Antitumor effect of angiotensin II type 1 receptor blocker losartan for orthotopic rat pancreatic adenocarcinoma.

The aim of this study was to investigate the synergistic inhibitory effects of gemcitabine and losartan, angiotensin II type 1 (AT1) receptor blockers, on an orthotopic rat pancreatic cancer model. The rat orthotopic pancreatic cancer model was prepared using DSL-6A/C cells, a rat ductal pancreatic adenocarcinoma cell line. The rats were treated with gemcitabine alone (100 mg/kg per week), losartan alone (100 mg/kg per day), or gemcitabine plus losartan. Survival was significantly improved by treatment with gemcitabine (89.6 ± 21.8 days) or losartan (76.9 ± 18.7 days) alone compared with that in the control group (59.6 ± 13.4 days; P < 0.05). Treatment with gemcitabine plus losartan further prolonged the survival time to 102.6 ± 16.5 days compared with that in the control group (P < 0.0001). Gemcitabine or losartan significantly and dose-dependently reduced the proliferation of DSL-6A/C cells in vitro. Both drugs inhibited pancreatic vascular endothelial growth factor expression compared with that in the control group (P < 0.05).
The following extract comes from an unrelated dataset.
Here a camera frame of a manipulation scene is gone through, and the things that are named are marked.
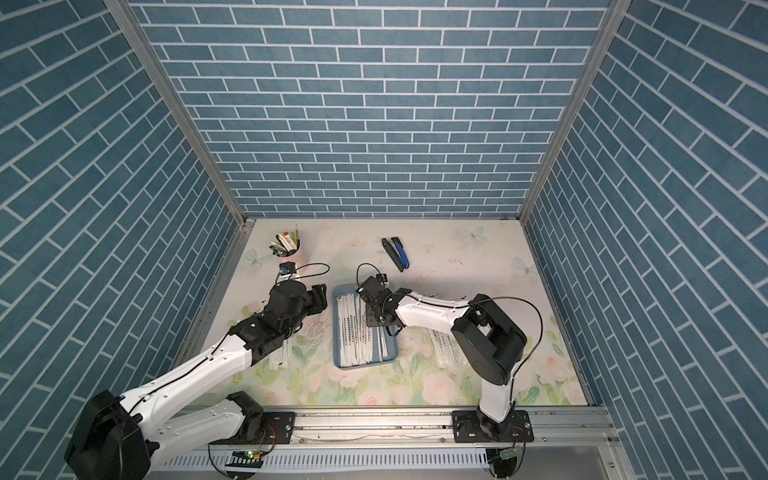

The results of this study indicate that combined treatment with gemcitabine and losartan significantly improved the survival of rats with orthotopic pancreatic cancer by inhibiting vascular endothelial growth factor synthesis and suppressing cancer cell proliferation via AT1 receptor blockade. Thus, an AT1 receptor blocker in combination with gemcitabine might improve the clinical outcomes of patients with advanced pancreatic cancer.